What is needed> Run through the data and copy out every line that mentions the word "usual".

Stored data>
----

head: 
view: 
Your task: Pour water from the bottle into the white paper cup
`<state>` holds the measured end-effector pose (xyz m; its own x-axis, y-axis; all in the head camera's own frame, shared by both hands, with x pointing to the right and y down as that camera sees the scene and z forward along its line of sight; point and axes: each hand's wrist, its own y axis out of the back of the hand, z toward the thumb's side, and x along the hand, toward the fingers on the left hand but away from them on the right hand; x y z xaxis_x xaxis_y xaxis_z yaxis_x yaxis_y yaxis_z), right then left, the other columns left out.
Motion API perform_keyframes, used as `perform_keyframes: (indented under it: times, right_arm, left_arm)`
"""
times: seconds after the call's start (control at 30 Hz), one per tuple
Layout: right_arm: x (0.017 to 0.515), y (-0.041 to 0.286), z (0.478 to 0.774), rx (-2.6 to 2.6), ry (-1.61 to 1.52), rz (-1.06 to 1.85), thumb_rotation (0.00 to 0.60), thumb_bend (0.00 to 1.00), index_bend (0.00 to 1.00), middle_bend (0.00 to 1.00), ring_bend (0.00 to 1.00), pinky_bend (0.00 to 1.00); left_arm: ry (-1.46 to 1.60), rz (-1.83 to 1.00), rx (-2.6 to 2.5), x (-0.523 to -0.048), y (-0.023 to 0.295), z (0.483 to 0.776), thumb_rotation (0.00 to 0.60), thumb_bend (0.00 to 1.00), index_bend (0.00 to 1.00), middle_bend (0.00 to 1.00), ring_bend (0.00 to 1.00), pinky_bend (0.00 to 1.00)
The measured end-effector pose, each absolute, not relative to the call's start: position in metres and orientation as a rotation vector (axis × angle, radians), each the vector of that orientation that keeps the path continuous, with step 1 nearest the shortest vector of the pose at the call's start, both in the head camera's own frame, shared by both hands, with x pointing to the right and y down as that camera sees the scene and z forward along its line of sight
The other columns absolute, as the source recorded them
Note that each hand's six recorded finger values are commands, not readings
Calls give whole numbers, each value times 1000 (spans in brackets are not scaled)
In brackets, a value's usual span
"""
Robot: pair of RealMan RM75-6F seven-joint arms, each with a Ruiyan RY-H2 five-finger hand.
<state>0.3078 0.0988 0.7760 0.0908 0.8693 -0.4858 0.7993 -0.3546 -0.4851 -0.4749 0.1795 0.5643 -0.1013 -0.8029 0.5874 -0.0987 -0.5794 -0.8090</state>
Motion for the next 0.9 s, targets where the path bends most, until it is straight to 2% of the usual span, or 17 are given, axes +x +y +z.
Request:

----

Answer to the exercise>
In brackets, a value's usual span
Motion for the next 0.9 s, targets where the path bends most, until it is straight to 2% of the usual span, or 17 are given, axes +x +y +z.

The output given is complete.